Comment 4 for bug 562666

Revision history for this message
John A Meinel (jameinel) wrote : Re: [Bug 562666] Re: 2a fetch is very cpu intensive

-----BEGIN PGP SIGNED MESSAGE-----
Hash: SHA1

William Grant wrote:
> A checkout of the above imported kernel over my 10Mbps high-latency
> Internet connection took a little under four hours. Even a local branch
> is slow -- an lsprof'd run (output attached) took 96 minutes, while a
> non-lsprof'd one looks like it will take around an hour (it's not done
> yet, though).
>
> ** Attachment added: "lsprof of local kernel branch"
> http://launchpadlibrarian.net/44115461/lsprof
>

Note that lsprof is showing that the bulk of the time is spent
processing the inventory pages, looking for (file_id, revision_id) keys
that need to be fetched.

Specifically, it is claiming that of the 5.8k seconds to run the whole
branch op, 4.2ks are in _filter_text_keys, w/ 1.7k spent deserialising
the pages to pull out the text keys.

There seem to be 1.4M pages, which triggers 110M text key checks.

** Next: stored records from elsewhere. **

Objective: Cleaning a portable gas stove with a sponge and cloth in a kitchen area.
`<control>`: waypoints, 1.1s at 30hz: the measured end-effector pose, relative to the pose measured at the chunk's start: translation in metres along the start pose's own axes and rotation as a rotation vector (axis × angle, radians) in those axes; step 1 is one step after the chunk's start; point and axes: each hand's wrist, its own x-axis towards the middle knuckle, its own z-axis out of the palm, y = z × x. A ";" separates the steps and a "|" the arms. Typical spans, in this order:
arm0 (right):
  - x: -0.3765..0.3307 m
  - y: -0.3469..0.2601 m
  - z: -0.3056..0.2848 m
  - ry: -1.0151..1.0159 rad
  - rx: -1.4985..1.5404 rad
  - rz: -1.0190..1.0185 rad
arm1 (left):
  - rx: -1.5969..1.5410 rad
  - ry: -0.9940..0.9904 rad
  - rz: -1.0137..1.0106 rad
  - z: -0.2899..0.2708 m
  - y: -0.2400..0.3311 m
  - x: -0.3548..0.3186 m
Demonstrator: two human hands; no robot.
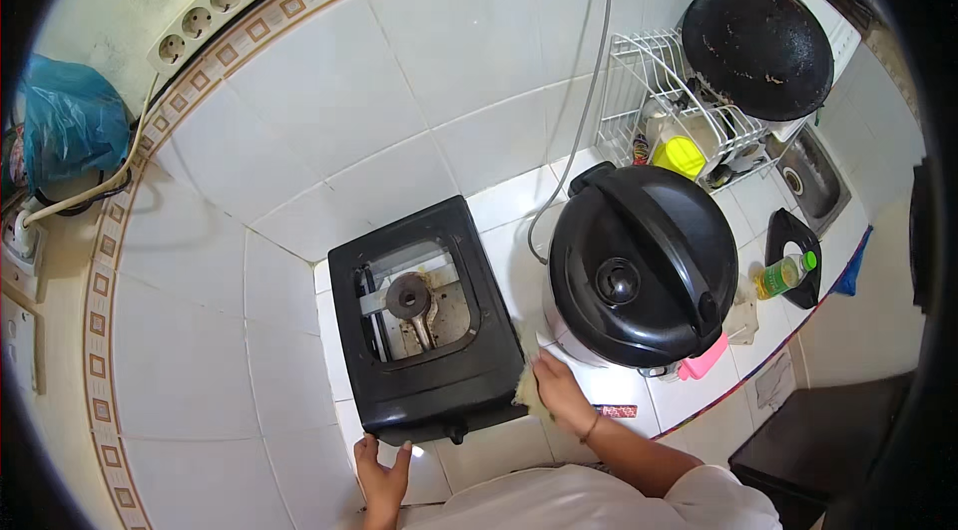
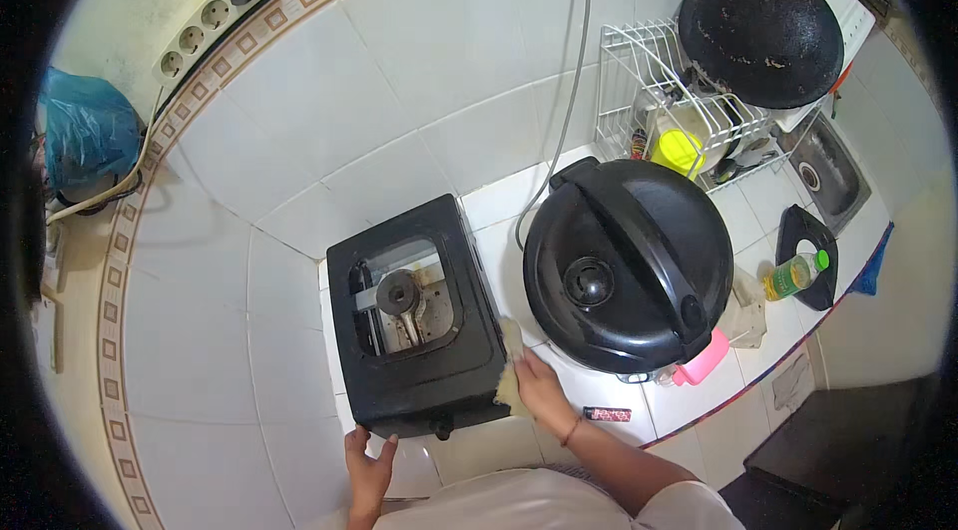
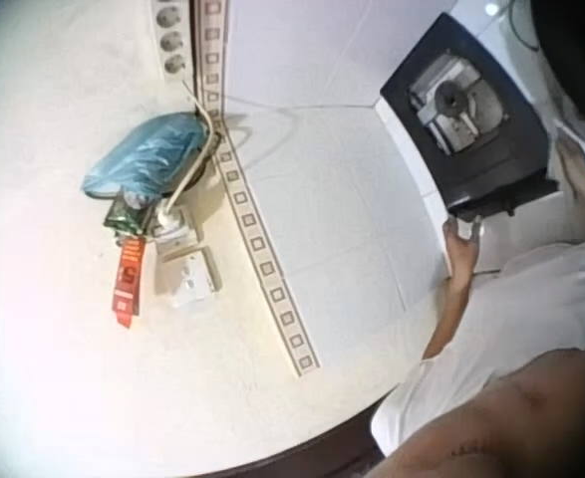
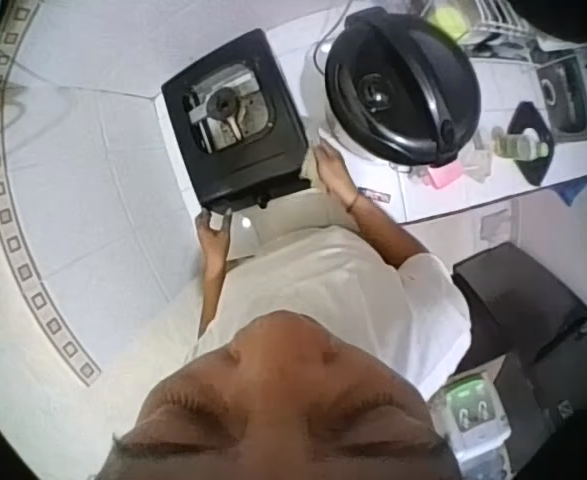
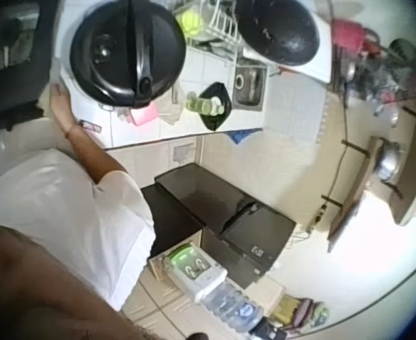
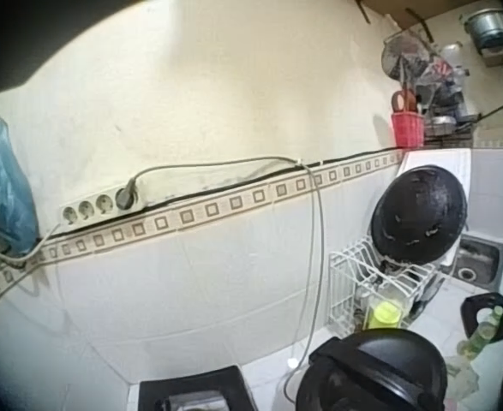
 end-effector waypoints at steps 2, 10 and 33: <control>0.037 -0.015 0.004 -0.069 0.019 0.026 | 0.020 -0.015 0.008 0.000 -0.005 0.001; 0.183 -0.088 0.055 0.032 0.252 0.013 | 0.079 -0.024 0.000 0.000 -0.009 -0.002; -0.013 -0.056 0.044 0.122 -1.283 -0.824 | 0.014 0.030 0.018 0.005 -0.018 -0.003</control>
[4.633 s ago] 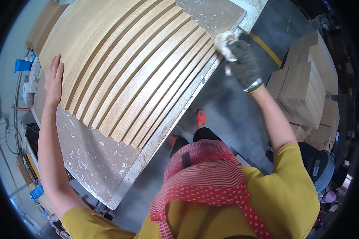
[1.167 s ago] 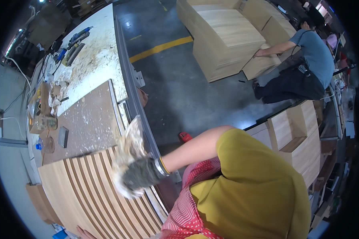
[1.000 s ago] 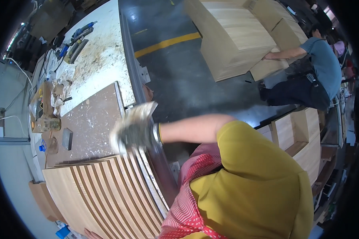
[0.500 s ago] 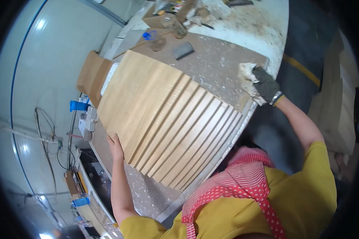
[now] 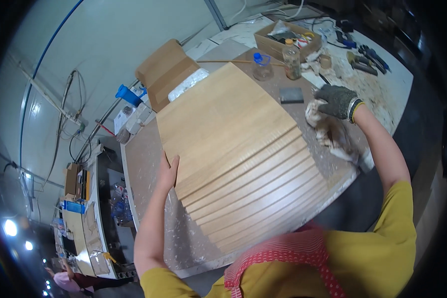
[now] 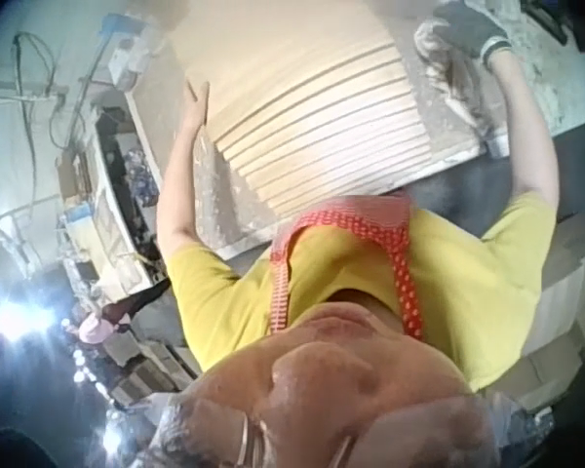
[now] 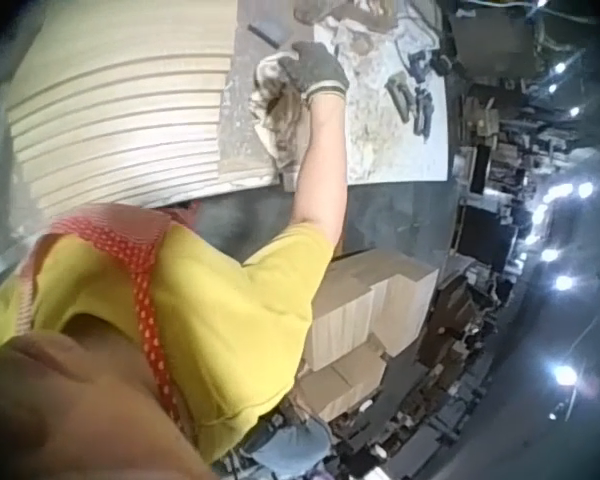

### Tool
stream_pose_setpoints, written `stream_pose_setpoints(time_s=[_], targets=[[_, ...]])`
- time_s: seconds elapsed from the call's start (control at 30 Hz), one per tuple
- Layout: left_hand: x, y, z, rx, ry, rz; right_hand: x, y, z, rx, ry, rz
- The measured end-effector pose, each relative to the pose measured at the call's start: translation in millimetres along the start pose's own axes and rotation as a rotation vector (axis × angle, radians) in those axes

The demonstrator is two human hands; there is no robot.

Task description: The person wipes the surface of several wooden boards with a cloth. They handle the boards one by one, wiping them thoroughly before stacking them on the workbench. The person also pours liquid from a bottle onto the cloth to aid in cleaning.

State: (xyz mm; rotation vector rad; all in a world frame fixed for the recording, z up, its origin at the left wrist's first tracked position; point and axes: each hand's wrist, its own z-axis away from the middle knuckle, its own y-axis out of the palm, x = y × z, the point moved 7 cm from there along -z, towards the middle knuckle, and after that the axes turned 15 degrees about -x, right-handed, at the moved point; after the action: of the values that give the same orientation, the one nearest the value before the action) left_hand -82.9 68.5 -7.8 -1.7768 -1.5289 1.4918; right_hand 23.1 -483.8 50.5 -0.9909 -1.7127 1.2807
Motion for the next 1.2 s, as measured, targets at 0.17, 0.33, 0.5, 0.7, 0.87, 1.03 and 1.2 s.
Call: stream_pose_setpoints(time_s=[0.17,0.33,0.5,0.7,0.87,1.03,1.2], targets=[[-17,-18,-67,0.029,-0.005,-0.036,61,-12,-101,-0.293,-0.168,-0.320],[-56,13,-162,-0.156,0.171,-0.005,115,53,-224,-0.542,-0.611,0.054],[-30,57,-226,-0.103,0.155,-0.175,168,84,-319,-0.483,-0.288,-0.246],[14,102,-244,0.220,0.476,-0.764,178,132,-350,0.076,-0.189,-0.020],[-2,103,-227,0.352,0.047,-0.410,169,145,-338,0.161,-0.133,-0.113],[2,97,-217,0.338,-0.058,-0.384,188,131,-317,0.195,-0.276,-0.128],[-19,79,-161,0.586,-0.068,-0.400,175,135,-264,0.330,-0.282,0.063]])
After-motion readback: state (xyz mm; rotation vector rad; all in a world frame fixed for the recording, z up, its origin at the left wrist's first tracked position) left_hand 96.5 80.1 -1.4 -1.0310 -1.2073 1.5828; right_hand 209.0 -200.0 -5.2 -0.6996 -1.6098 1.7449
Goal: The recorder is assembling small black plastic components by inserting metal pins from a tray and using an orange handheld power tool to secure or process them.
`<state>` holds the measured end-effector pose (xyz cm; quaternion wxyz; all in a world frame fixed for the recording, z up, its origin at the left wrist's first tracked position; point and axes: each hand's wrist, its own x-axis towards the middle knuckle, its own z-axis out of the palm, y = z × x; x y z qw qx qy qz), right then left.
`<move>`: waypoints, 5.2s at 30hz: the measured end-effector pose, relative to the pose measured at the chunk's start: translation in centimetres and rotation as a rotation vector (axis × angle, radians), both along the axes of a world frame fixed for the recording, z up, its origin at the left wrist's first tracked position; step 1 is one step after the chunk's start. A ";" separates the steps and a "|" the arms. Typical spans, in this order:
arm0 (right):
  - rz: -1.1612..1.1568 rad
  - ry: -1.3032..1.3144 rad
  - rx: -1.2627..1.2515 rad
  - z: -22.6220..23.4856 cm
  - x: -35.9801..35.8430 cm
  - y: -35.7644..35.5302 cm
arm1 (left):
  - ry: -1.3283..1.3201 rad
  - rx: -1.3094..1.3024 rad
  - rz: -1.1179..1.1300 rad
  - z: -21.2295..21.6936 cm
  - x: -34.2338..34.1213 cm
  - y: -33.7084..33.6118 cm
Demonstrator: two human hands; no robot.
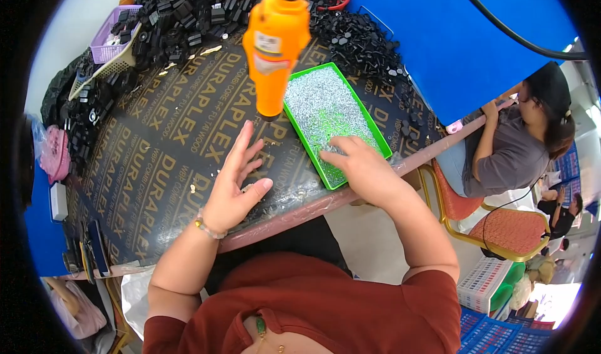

Some of that time we can't avoid. However, I'm also guessing that a huge
part of that time is the overhead of hitting so many text keys that the
gc overhead becomes large. (an expense partially caused by fetching
everything-at-once.)

I don't know that there is a lot of tuning we can do here, but there
would probably be some.

The other issue is that probably a lot of the keys are duplicates, so we
end up spending a fair amount of time determining that.

One option might be to store a 'text_keys' like set with the serialized
form, and have a quicker check to see if the serialized form has already
been read, thus avoiding deserializing...

John
=:->

-----BEGIN PGP SIGNATURE-----
Version: GnuPG v1.4.9 (Cygwin)
Comment: Using GnuPG with Mozilla - http://enigmail.mozdev.org/

iEYEARECAAYFAkvFUMEACgkQJdeBCYSNAAOL+ACgywYy7226U/sPNWh0NGONvWu1
9zAAn3elUU3gf0Mi+eCrSHCsV8XO62/X
=kzgY
-----END PGP SIGNATURE-----